## About this exercise
Return the lines below exactly, from the first one through the line that has "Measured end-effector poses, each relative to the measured". Leave out everything after it.

## Supplied entries
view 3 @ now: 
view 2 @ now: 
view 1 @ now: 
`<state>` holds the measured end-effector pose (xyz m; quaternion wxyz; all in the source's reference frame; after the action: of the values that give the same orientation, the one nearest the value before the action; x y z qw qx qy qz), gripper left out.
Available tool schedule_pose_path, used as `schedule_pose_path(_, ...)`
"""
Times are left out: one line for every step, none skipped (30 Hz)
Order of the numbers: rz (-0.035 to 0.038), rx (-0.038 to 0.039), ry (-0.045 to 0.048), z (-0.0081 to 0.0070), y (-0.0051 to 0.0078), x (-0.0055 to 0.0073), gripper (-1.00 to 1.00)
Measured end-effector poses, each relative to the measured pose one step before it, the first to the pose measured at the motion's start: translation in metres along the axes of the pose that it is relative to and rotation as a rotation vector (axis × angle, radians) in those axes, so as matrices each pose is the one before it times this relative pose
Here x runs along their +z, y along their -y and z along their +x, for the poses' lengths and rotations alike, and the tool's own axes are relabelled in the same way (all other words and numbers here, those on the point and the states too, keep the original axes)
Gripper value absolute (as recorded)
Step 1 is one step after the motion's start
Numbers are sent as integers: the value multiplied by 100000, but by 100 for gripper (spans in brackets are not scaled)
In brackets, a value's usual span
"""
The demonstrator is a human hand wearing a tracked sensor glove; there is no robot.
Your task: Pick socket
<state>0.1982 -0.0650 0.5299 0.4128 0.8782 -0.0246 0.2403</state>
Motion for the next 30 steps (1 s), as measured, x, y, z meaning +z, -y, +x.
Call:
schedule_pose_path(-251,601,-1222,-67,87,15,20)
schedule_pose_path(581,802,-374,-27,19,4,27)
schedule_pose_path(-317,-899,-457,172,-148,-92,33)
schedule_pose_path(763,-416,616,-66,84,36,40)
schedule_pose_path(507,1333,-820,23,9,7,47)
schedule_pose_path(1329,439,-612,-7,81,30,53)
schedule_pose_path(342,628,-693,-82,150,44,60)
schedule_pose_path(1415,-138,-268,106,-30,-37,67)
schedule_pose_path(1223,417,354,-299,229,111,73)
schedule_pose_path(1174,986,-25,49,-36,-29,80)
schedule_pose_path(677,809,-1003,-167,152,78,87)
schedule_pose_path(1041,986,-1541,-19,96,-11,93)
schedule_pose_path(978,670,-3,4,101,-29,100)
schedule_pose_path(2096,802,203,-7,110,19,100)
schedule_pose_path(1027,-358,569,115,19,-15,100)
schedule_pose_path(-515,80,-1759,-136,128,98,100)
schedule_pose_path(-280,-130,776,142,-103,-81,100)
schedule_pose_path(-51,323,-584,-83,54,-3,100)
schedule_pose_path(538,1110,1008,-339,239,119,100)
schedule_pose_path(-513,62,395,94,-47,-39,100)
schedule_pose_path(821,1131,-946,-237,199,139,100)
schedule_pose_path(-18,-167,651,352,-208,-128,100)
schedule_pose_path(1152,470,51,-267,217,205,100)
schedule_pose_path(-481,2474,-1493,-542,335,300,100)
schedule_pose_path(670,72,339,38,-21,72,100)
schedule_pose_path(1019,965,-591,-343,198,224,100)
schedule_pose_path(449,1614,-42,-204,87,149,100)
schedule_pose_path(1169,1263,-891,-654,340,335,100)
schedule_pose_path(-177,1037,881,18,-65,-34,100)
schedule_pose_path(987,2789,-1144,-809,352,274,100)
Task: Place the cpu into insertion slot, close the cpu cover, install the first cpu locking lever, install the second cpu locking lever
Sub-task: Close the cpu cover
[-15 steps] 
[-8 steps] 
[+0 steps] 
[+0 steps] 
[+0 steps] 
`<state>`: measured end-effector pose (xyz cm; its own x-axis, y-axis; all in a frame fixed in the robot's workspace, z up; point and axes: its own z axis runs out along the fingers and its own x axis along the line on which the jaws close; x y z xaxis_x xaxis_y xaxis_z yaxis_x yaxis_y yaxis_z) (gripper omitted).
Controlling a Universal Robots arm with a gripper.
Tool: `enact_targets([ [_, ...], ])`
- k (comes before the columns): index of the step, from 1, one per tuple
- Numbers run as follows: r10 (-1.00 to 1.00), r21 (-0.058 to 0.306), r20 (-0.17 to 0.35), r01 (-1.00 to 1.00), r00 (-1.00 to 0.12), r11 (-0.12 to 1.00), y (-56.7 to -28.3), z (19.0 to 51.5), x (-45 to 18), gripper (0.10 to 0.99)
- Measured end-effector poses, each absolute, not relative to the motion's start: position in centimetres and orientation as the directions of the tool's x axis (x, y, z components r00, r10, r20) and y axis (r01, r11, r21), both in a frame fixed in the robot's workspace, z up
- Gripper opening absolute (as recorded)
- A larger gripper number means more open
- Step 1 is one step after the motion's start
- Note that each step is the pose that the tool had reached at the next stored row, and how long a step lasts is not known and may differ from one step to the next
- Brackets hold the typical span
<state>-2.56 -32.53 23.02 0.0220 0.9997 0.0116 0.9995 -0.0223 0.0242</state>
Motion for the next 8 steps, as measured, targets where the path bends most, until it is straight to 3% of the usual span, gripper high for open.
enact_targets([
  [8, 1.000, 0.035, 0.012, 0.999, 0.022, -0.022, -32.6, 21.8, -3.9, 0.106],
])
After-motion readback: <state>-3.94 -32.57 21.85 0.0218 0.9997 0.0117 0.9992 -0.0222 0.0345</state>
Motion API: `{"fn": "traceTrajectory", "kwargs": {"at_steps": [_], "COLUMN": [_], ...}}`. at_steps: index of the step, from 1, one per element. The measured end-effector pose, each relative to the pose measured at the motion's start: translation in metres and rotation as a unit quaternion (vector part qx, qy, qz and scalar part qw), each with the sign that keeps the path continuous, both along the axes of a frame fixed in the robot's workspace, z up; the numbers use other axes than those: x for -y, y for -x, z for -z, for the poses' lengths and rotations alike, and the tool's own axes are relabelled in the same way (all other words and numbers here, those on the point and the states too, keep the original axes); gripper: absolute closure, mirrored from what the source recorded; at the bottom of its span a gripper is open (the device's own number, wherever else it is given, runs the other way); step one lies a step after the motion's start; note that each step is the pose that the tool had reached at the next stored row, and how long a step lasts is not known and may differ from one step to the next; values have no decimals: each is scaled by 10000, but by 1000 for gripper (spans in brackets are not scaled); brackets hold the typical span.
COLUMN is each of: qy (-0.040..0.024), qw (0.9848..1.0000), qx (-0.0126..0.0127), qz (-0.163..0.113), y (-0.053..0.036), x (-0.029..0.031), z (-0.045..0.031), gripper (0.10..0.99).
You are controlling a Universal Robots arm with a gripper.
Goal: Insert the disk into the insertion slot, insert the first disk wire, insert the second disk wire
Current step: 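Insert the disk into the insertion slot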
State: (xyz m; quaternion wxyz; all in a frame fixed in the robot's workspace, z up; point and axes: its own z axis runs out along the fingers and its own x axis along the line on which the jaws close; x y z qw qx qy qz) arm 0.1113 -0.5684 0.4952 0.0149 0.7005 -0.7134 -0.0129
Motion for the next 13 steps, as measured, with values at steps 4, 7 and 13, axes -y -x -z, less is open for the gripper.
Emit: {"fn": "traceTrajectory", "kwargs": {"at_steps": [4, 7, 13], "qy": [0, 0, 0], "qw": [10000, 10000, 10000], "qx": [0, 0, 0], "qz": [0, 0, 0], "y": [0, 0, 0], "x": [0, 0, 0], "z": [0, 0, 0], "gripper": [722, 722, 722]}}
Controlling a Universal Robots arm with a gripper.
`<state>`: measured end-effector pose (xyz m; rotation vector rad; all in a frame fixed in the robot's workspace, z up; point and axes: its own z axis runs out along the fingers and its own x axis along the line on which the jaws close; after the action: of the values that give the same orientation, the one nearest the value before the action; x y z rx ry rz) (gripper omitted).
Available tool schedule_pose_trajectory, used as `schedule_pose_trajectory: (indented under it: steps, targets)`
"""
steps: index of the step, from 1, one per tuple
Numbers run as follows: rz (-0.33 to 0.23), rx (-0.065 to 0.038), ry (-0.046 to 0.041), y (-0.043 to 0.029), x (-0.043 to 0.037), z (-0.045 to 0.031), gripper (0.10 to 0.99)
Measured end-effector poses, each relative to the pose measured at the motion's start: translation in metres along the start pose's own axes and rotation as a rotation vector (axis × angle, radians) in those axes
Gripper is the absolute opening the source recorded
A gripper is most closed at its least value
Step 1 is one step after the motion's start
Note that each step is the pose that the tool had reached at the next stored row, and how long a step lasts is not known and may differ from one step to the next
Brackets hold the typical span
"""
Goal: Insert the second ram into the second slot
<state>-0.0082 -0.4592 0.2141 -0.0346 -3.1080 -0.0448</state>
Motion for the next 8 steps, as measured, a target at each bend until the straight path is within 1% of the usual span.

## Answer for this exercise
view 3 @ now: 
view 2 @ now: 
view 1 @ now: 
`<state>` holds the measured end-effector pose (xyz m; quaternion wxyz; all in the source's reference frame; after the action: of the values that give the same orientation, the one nearest the value before the action; x y z qw qx qy qz), gripper left out.
Available tool schedule_pose_path, used as `schedule_pose_path(_, ...)`
"""
Times are left out: one line for every step, none skipped (30 Hz)
Order of the numbers: rz (-0.035 to 0.038), rx (-0.038 to 0.039), ry (-0.045 to 0.048), z (-0.0081 to 0.0070), y (-0.0051 to 0.0078), x (-0.0055 to 0.0073), gripper (-1.00 to 1.00)
Measured end-effector poses, each relative to the measured pose one step before it, the first to the pose measured at the motion's start: translation in metres along the axes of the pose that it is relative to and rotation as a rotation vector (axis × angle, radians) in those axes, so as matrices each pose is the one before it times this relative pose

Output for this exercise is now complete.